EXERCISE PROMPT — Make a verbatim copy of the entries below; pictures stay out.

DATA FOR PROCESSING —
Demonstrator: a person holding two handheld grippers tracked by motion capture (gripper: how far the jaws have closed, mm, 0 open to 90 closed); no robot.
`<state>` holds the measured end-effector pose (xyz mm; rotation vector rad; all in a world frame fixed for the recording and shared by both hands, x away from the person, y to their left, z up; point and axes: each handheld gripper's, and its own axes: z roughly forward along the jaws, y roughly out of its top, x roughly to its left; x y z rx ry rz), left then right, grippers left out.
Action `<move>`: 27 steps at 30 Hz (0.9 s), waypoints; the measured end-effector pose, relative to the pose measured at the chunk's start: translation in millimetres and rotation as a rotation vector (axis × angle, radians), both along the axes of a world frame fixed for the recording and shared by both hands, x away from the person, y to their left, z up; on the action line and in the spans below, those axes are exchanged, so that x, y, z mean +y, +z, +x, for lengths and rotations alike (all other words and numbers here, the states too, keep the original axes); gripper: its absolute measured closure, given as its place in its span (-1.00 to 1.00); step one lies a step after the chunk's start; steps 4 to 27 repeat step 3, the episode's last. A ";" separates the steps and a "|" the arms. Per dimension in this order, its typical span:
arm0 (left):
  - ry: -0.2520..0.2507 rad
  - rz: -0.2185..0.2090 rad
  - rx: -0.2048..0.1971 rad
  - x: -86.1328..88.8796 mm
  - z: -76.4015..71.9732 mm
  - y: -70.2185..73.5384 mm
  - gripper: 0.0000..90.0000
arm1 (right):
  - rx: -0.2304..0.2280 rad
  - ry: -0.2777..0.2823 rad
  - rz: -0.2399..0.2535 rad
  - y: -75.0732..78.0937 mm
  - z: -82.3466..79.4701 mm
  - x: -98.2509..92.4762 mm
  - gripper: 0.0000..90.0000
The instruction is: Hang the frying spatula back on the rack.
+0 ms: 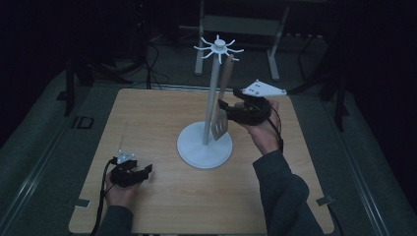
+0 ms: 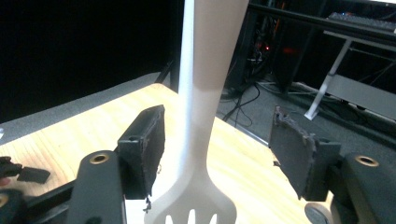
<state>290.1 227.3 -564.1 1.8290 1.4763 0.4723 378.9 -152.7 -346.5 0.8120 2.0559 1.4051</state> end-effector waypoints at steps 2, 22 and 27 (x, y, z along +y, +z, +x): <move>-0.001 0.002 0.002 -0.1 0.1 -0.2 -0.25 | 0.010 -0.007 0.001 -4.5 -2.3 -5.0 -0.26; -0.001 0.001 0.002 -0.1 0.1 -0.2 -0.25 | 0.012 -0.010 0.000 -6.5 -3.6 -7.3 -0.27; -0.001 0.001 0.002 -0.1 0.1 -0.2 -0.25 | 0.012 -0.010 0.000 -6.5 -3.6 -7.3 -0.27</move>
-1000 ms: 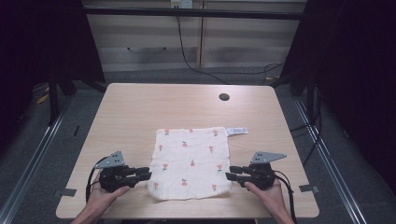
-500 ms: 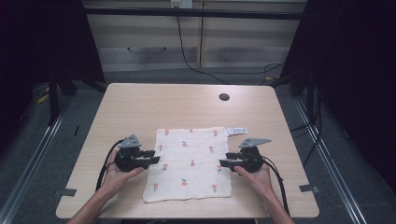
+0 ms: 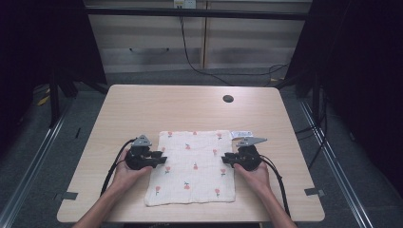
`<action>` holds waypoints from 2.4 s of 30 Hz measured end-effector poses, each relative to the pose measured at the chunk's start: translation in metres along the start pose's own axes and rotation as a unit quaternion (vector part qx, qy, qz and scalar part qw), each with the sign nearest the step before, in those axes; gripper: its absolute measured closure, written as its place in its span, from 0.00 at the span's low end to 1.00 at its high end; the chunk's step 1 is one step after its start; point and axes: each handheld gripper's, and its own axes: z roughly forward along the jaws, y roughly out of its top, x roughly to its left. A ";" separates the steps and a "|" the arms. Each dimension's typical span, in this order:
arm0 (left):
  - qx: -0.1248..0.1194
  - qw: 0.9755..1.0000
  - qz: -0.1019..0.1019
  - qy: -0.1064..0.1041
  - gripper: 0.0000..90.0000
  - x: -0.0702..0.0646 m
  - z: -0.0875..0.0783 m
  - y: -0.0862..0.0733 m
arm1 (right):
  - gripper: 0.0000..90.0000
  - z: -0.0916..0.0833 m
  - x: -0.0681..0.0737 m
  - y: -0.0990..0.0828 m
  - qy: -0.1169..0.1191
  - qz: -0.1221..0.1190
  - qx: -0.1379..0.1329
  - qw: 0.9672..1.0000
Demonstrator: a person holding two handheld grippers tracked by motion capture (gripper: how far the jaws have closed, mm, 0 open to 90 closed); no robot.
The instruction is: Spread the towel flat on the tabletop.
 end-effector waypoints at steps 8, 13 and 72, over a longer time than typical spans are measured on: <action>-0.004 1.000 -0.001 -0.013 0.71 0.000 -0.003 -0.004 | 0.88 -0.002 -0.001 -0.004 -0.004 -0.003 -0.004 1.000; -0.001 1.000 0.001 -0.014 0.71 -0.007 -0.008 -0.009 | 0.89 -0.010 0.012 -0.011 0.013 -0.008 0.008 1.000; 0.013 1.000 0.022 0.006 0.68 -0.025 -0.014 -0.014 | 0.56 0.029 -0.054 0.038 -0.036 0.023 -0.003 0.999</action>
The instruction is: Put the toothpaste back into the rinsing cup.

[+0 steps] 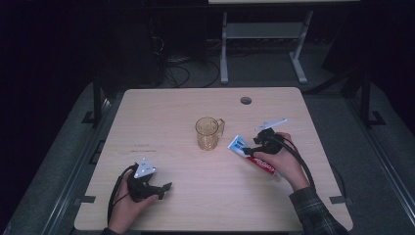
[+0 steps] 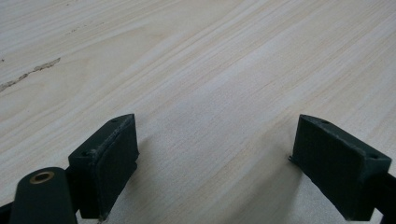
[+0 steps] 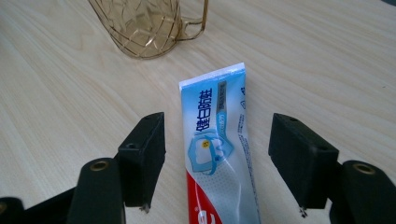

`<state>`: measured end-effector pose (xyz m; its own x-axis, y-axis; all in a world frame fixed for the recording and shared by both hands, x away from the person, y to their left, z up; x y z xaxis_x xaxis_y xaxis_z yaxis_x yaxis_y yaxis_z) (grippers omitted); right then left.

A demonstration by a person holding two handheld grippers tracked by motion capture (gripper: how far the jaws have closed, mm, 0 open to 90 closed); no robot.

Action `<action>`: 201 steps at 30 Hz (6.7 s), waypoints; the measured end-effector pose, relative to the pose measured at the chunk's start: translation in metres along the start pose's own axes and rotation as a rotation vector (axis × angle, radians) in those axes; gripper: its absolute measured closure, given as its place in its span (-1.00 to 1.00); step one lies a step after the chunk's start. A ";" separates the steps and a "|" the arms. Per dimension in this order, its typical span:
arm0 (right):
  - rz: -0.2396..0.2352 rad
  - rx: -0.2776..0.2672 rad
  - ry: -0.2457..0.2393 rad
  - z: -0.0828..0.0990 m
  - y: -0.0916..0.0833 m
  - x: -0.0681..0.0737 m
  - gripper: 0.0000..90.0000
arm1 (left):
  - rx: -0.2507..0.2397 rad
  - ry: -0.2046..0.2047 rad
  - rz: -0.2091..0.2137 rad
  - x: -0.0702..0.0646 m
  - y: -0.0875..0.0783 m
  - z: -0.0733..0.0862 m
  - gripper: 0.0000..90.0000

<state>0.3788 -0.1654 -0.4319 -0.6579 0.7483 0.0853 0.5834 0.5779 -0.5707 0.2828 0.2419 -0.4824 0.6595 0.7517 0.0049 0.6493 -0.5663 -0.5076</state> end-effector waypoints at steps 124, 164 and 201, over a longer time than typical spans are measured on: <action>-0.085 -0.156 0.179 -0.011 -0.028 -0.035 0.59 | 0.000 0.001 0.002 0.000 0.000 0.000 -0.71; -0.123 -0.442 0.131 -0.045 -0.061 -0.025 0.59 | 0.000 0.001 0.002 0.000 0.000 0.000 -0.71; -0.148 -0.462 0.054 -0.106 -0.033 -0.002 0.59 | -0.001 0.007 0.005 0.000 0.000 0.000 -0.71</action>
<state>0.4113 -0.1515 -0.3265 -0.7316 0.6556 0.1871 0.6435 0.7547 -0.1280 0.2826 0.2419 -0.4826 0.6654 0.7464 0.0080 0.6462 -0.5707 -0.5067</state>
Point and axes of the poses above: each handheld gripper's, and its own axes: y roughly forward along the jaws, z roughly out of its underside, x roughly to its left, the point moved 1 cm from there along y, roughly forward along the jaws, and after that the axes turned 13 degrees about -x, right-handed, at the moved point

RESULT OF THIS TASK —
Demonstrator: a person holding two handheld grippers tracked by motion capture (gripper: how far the jaws have closed, mm, 0 open to 90 closed); no robot.
`<state>` holds the measured end-effector pose (xyz mm; rotation vector rad; all in a world frame fixed for the recording and shared by both hands, x away from the person, y to their left, z up; point and axes: each handheld gripper's, and its own axes: z roughly forward along the jaws, y roughly out of its top, x roughly to its left; x y z rx ry rz), left then right, grippers left out.
Action `<move>`: 27 steps at 30 Hz (0.9 s), waypoints; the measured end-effector pose, relative to the pose measured at the chunk's start: translation in millimetres and rotation as a rotation vector (axis × angle, radians), both along the axes of a world frame fixed for the recording and shared by both hands, x away from the person, y to their left, z up; on the action line and in the spans below, those axes are exchanged, so that x, y, z mean +y, +z, +x, for lengths and rotations alike (all other words and numbers here, the states too, keep the original axes); gripper: its absolute measured closure, given as its place in its span (-1.00 to 1.00); step one lies a step after the chunk's start; steps 4 to 27 repeat step 3, the episode's last. A ";" separates the steps and a "|" the arms. Per dimension in this order, its typical span:
arm0 (left):
  - ry: -0.2520..0.2507 rad
  - rz: -0.2185..0.2090 rad
  - rx: -0.2048..0.1971 rad
  - x: -86.1328..88.8796 mm
  - z: -76.4015..71.9732 mm
  - y: -70.2185..73.5384 mm
  - gripper: 0.0000..90.0000
arm1 (right):
  - rx: -0.2304..0.2280 rad
  - ry: -0.2777..0.2823 rad
  - rz: -0.2399..0.2535 rad
  - y: -75.0732..78.0937 mm
  - z: -82.3466..79.4701 mm
  - x: -98.2509..92.4762 mm
  - gripper: 0.0000..90.0000
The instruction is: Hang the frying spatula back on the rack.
+0 ms: 
+0 ms: 
<state>290.1 227.3 -564.1 1.8290 1.4763 0.4723 378.9 -152.7 -346.5 0.8120 2.0559 1.4051</state> end-effector waypoints at steps 2, 22 and 27 (x, y, z along +y, +z, +x): <move>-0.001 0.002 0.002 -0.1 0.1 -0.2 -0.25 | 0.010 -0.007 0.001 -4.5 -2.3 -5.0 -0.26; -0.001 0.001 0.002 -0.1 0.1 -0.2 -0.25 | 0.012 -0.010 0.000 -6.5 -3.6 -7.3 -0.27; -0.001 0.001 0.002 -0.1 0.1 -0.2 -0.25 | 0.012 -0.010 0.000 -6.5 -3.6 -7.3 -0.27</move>
-1000 ms: 
-500 ms: 
+0 ms: 
`<action>` holds waypoints from 2.4 s of 30 Hz measured end-effector poses, each relative to the pose measured at the chunk's start: translation in metres along the start pose's own axes and rotation as a unit quaternion (vector part qx, qy, qz and scalar part qw), each with the sign nearest the step before, in those axes; gripper: its absolute measured closure, written as its place in its span, from 0.00 at the span's low end to 1.00 at its high end; the chunk's step 1 is one step after its start; point and axes: each handheld gripper's, and its own axes: z roughly forward along the jaws, y roughly out of its top, x roughly to its left. A ";" separates the steps and a "|" the arms. Each dimension's typical span, in this order:
arm0 (left):
  - qx: -0.1248..0.1194
  - qw: 0.9755..1.0000
  - qz: -0.1019..0.1019
  - qy: -0.1064..0.1041
  - gripper: 0.0000..90.0000
  - x: -0.0702..0.0646 m
  - z: -0.0875..0.0783 m
  - y: -0.0862..0.0733 m
arm1 (right):
  - gripper: 0.0000..90.0000
  - z: -0.0916..0.0833 m
  - x: -0.0681..0.0737 m
  - y: -0.0990..0.0828 m
  - qy: -0.1169..0.1191
  - qz: -0.1221..0.1190
  - qx: -0.1379..0.1329
  - qw: 0.9672..1.0000
Demonstrator: a person holding two handheld grippers tracked by motion capture (gripper: how far the jaws have closed, mm, 0 open to 90 closed); no robot.
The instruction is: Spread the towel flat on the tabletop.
 end-effector waypoints at steps 8, 13 and 72, over a longer time than typical spans are measured on: <action>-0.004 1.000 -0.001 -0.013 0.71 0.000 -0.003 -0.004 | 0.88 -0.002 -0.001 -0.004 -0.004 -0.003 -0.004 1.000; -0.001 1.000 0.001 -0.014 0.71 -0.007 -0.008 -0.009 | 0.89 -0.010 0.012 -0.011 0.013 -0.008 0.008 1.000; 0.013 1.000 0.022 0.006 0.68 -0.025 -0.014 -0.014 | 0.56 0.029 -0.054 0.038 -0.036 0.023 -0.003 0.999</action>
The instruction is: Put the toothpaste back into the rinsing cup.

[+0 steps] 
[+0 steps] 
[+0 steps] 

`<state>`: measured end-effector pose (xyz m; its own x-axis, y-axis; all in a world frame fixed for the recording and shared by both hands, x away from the person, y to their left, z up; x y z xaxis_x xaxis_y xaxis_z yaxis_x yaxis_y yaxis_z) (grippers omitted); right then left.

A demonstration by a person holding two handheld grippers tracked by motion capture (gripper: how far the jaws have closed, mm, 0 open to 90 closed); no robot.

Action `<action>`: 201 steps at 30 Hz (6.7 s), waypoints; the measured end-effector pose, relative to the pose measured at the chunk's start: translation in metres along the start pose's own axes and rotation as a rotation vector (axis × angle, radians) in those axes; gripper: its absolute measured closure, given as its place in its span (-1.00 to 1.00); step one lies a step after the chunk's start. A ";" separates the steps and a "|" the arms. Per dimension in this order, its typical span:
arm0 (right):
  - rz: -0.2396..0.2352 rad
  - rx: -0.2776..0.2672 rad
  - ry: -0.2457..0.2393 rad
  - z: -0.0828..0.0990 m
  - y: -0.0916..0.0833 m
  - x: -0.0681..0.0737 m
  - gripper: 0.0000..90.0000
arm1 (left):
  - rx: -0.2507..0.2397 rad
  - ry: -0.2046..0.2047 rad
  - rz: -0.2091..0.2137 rad
  - x: -0.0702..0.0646 m
  - y: -0.0875..0.0783 m
  - z: -0.0733..0.0862 m
  - gripper: 0.0000..90.0000

<state>0.3788 -0.1654 -0.4319 -0.6579 0.7483 0.0853 0.5834 0.5779 -0.5707 0.2828 0.2419 -0.4824 0.6595 0.7517 0.0049 0.6493 -0.5663 -0.5076</state> end-effector waypoints at steps 124, 164 and 201, over a longer time than typical spans are measured on: <action>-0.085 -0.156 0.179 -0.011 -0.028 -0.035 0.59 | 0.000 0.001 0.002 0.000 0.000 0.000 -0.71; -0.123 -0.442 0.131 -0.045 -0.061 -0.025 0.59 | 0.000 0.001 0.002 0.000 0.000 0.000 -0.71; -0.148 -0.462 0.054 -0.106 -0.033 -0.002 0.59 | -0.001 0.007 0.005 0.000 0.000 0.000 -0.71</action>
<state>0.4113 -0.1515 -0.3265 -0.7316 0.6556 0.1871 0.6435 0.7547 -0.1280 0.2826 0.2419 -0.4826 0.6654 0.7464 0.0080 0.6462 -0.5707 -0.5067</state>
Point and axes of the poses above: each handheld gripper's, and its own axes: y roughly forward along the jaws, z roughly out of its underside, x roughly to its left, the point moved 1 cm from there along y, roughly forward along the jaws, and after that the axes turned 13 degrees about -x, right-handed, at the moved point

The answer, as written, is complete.